Setki osób zgromadziło się w niedzielę na Placu Republiki w Paryżu, aby oddać hołd mężczyźnie, który został brutalnie zabity podczas modlitwy w meczecie na południu Francji. Marsz solidarności zgromadził organizacje pozarządowe, przedstawicieli politycznych i przywódców religijnych, którzy potępili to, co określili jako islamofobiczną atmosferę we Francji.
Dyrektor generalny organizacji pozarządowej SOS Racisme Valentin Stel wyraził zaniepokojenie rosnącym trendem, który zaobserwował w ostatnich latach. "Od lat jesteśmy świadkami mowy nienawiści" - powiedział. "Mowy nienawiści wymierzonej w społeczność muzułmańską we Francji, mówiącej, że nie są oni w pełni Francuzami lub ich lojalność jest wątpliwa".

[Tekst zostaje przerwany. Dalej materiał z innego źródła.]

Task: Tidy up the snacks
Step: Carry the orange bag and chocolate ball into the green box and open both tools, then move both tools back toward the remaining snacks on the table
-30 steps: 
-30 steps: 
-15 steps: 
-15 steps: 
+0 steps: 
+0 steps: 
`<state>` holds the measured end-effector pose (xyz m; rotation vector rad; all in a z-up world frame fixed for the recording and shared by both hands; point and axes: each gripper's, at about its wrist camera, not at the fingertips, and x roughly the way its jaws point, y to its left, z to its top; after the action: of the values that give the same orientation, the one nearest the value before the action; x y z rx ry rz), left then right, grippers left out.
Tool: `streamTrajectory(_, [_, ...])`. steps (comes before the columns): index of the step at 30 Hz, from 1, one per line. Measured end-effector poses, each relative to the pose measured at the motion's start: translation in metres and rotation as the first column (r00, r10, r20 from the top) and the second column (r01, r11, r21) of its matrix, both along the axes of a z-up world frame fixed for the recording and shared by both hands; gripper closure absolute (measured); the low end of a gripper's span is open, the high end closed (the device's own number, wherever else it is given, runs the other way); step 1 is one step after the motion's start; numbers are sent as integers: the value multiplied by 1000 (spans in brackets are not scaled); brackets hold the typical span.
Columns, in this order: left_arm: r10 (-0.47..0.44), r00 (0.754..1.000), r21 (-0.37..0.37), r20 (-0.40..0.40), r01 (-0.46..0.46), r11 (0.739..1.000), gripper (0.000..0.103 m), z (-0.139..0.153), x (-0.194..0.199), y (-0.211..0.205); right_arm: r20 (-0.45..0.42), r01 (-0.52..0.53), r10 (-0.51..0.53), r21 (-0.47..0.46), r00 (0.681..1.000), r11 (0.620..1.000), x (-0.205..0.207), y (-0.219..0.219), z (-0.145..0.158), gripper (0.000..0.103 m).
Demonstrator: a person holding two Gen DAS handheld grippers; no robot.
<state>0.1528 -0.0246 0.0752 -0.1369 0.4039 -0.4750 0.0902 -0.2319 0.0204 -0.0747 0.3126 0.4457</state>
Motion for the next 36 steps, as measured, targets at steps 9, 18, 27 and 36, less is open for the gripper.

W piątek młody mężczyzna zidentyfikowany jako Aboubakar został śmiertelnie pchnięty nożem przez innego mężczyznę po tym, jak właśnie skończył sprzątać meczet w byłym górniczym mieście La Grand Combe. Napastnik, mężczyzna urodzony we Francji w 2004 roku, który mieszkał w okolicy i który podobno nigdy wcześniej nie był w meczecie, nagrał scenę na swoim telefonie. Lokalne media podały, że na nagraniu z kamery bezpieczeństwa widać, jak wykrzykuje obelgi pod adresem Allaha. Obaj mężczyźni byli sami w meczecie.
Francuscy przywódcy potępili atak, a premier François Bayrou określił go jako islamofobiczny.
"Stoimy ramię w ramię z rodziną ofiary i zszokowanymi wiernymi" - powiedział premier. "Zasoby państwa są mobilizowane, aby zapewnić, że morderca zostanie złapany i ukarany".
Tymczasem prezydent Emmanuel Macron podkreślił, że "rasizm i nienawiść na tle religijnym nigdy nie będą miały miejsca we Francji". (...) "Wolność religijna jest nienaruszalna" - dodał.
Minister spraw wewnętrznych Gerald Darmanin nazwał atak nożem "nikczemnym morderstwem", które "rani serca wszystkich wierzących, wszystkich muzułmanów we Francji".
Władze oświadczyły, że podejrzany nadal pozostawał na wolności w niedzielę, ale zapewniły, że wysłano 70 śledczych i że siły policyjne pracują przez całą dobę, aby go aresztować.
"Jesteśmy szczególnie czujni, aby upewnić się, że nie skrzywdzi on więcej ofiar" - informował w niedzielę lokalny prokurator Abdelkrim Grini.
Wielki Meczet Paryża wezwał władze do zbadania motywów ataku, prosząc organy sądowe o sprecyzowanie, czy atak można zaklasyfikować jako "akt terrorystyczny". Poproszono również o zwrócenie uwagi na jego "skalę i powagę... dla bezpieczeństwa wszystkich".